EXERCISE GOAL: Using the records that follow, work out how many lines hold the string "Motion" and provide that number only.

DATA FOR THIS EXERCISE:
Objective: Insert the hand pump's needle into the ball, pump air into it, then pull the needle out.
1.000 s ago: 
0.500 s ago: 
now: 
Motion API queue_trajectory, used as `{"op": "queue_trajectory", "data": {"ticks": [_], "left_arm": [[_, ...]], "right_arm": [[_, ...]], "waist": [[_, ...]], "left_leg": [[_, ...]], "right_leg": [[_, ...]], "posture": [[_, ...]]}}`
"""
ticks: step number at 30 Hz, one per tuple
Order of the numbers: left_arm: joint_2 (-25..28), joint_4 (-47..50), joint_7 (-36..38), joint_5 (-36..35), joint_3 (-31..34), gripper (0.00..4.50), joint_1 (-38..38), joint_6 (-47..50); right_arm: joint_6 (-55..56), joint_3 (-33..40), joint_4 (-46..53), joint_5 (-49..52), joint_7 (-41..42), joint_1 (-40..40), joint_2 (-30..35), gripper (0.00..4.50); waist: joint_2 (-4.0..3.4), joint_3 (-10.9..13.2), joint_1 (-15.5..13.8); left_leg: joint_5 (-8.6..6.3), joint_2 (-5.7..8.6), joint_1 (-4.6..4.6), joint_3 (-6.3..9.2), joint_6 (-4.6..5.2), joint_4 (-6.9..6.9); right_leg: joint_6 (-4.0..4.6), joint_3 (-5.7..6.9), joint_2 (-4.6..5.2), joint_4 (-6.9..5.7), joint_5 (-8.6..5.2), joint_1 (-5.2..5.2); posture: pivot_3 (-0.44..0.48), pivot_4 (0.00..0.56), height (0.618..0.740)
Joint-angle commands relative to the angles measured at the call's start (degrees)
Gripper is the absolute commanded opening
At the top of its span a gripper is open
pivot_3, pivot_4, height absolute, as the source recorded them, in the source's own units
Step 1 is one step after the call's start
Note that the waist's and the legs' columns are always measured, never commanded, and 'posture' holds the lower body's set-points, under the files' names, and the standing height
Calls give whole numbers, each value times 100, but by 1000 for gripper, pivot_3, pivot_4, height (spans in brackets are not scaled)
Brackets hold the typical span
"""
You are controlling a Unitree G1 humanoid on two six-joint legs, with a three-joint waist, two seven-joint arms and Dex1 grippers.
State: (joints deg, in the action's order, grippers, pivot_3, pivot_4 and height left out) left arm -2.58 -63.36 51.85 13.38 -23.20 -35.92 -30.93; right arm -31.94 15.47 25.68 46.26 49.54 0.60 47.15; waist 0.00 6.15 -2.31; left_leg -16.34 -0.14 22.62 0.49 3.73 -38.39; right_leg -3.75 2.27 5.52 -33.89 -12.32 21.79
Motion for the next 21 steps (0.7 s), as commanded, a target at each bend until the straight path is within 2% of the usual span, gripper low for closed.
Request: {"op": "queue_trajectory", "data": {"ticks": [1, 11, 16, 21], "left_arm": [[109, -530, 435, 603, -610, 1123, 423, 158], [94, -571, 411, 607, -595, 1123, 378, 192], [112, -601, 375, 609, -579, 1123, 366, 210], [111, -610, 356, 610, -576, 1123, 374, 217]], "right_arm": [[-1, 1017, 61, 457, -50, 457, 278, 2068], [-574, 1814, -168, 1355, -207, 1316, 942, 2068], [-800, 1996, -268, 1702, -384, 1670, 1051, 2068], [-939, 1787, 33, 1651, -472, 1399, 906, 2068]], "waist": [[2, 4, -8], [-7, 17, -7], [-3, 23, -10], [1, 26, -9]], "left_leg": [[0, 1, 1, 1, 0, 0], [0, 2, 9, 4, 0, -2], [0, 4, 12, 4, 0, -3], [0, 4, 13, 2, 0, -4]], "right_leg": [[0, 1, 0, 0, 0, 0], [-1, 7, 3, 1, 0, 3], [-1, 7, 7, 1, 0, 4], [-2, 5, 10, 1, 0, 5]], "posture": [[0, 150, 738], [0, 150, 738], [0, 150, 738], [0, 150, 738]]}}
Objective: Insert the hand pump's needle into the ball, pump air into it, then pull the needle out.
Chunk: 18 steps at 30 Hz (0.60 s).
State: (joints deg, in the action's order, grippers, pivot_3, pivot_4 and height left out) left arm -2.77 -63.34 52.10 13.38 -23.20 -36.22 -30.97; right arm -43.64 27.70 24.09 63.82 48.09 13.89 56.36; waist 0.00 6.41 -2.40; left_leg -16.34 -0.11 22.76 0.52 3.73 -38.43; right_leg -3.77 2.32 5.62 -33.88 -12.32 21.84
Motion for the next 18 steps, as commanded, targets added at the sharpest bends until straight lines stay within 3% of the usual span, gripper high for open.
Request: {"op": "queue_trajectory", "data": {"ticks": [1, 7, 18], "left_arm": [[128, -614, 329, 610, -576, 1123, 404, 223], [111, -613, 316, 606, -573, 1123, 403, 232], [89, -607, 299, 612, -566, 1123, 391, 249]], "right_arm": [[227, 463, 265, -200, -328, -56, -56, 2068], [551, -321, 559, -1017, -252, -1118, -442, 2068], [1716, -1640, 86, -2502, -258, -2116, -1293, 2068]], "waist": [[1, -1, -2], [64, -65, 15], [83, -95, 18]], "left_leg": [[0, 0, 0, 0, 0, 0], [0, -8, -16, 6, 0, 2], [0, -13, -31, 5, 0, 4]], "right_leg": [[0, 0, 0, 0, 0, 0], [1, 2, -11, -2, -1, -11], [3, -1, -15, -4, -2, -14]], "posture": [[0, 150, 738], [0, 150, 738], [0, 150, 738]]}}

SOLUTION TO THIS PROBLEM: 3